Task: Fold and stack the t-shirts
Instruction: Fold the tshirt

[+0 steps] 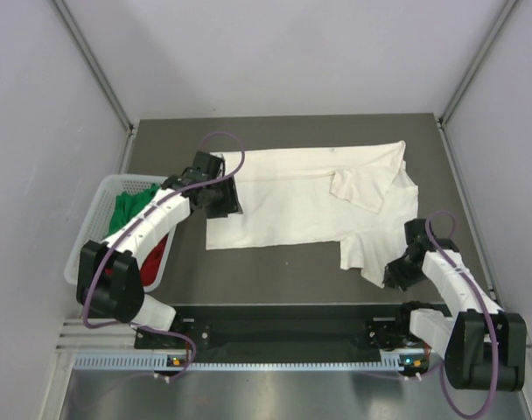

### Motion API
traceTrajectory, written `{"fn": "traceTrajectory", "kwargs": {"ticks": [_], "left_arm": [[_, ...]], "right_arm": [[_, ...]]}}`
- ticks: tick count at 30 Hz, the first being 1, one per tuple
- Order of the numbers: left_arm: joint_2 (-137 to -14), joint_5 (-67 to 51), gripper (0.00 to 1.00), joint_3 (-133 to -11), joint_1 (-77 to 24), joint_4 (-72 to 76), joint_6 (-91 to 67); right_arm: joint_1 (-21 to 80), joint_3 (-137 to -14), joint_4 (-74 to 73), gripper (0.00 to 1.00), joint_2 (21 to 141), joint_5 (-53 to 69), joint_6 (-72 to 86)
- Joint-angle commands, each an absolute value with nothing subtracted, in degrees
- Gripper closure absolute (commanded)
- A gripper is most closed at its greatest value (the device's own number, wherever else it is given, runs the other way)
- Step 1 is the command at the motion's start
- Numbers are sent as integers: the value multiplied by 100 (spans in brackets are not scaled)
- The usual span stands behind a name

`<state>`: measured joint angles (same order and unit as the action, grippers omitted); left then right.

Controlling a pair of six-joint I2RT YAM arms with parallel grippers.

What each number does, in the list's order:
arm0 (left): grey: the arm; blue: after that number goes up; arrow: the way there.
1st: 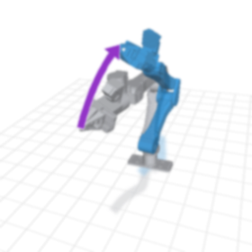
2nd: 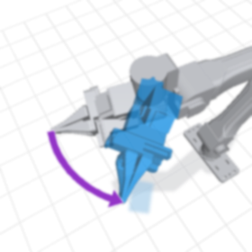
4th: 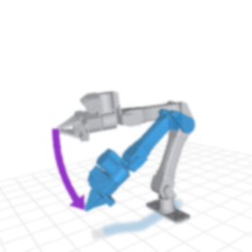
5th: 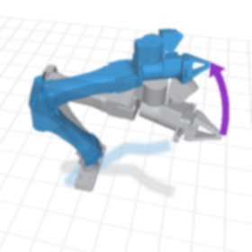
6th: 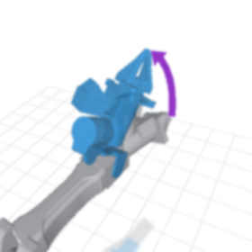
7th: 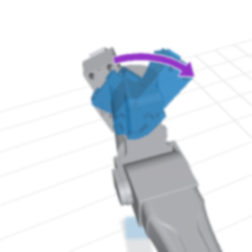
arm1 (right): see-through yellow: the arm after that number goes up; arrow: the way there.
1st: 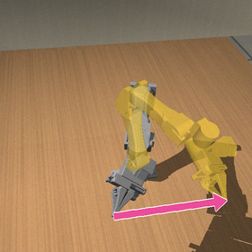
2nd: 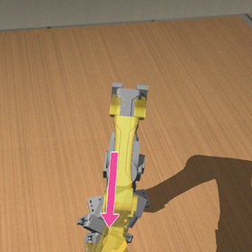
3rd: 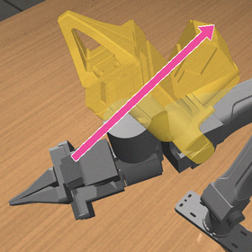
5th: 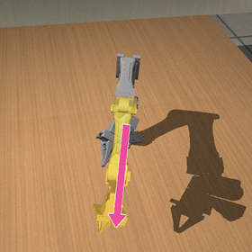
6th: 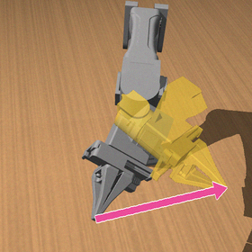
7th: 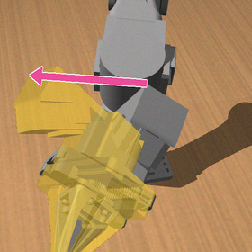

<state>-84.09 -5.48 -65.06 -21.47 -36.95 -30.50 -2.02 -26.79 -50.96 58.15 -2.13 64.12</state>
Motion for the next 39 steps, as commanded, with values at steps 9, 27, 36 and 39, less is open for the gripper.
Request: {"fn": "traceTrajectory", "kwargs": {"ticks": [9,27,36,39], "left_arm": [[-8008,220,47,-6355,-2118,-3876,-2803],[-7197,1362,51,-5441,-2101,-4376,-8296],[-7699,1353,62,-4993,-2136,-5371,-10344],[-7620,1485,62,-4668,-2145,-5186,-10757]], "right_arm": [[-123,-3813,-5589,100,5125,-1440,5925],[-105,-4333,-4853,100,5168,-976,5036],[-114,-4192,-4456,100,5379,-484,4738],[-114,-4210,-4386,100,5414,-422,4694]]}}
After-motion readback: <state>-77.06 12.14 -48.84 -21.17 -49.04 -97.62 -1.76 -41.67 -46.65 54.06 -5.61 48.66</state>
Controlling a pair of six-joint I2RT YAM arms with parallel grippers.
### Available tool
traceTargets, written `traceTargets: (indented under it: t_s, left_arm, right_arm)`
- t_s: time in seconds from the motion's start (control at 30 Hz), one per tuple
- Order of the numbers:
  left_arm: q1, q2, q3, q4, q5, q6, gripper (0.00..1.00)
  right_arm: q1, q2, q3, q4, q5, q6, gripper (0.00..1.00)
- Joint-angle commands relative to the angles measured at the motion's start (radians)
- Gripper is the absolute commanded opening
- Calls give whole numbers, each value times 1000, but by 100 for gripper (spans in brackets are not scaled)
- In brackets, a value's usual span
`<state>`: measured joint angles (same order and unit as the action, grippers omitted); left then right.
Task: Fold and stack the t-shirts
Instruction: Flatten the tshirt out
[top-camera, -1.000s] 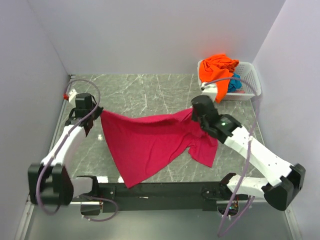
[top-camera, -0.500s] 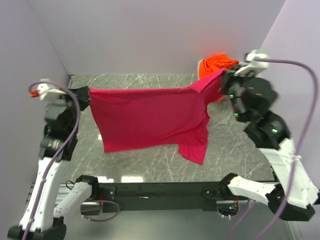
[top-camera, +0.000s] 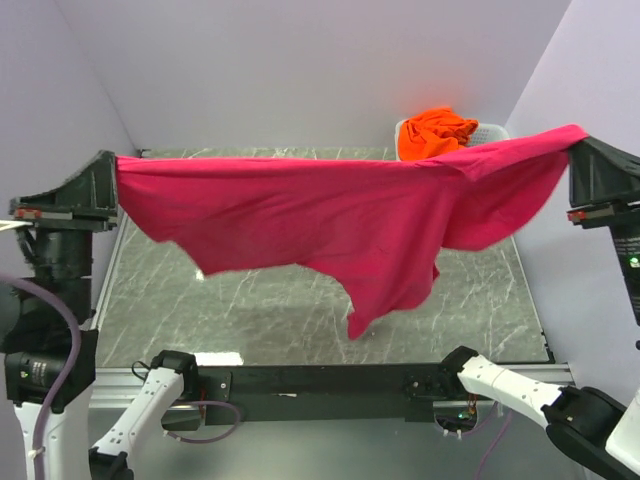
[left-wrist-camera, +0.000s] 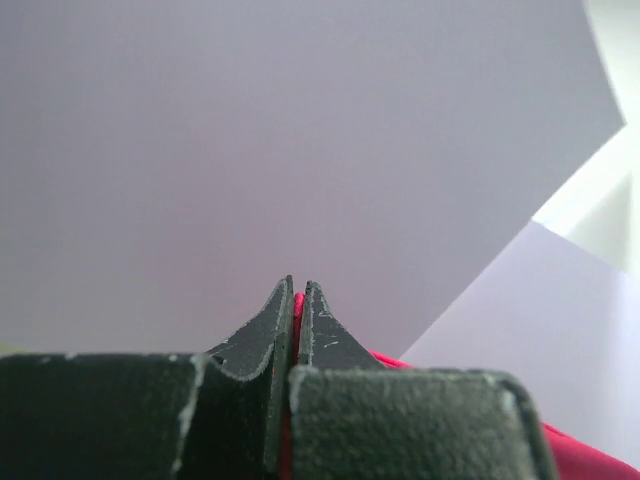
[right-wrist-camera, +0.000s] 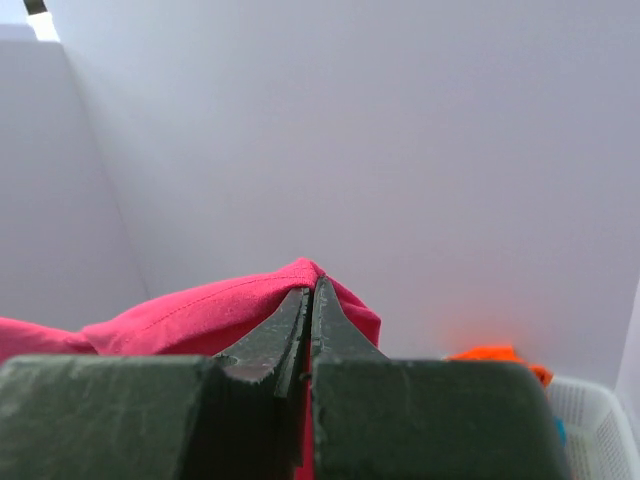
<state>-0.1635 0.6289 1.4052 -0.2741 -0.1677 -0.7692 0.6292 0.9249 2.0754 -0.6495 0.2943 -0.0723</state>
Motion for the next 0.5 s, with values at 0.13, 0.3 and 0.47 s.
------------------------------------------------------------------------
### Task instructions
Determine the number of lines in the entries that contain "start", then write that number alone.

### Problem solution
3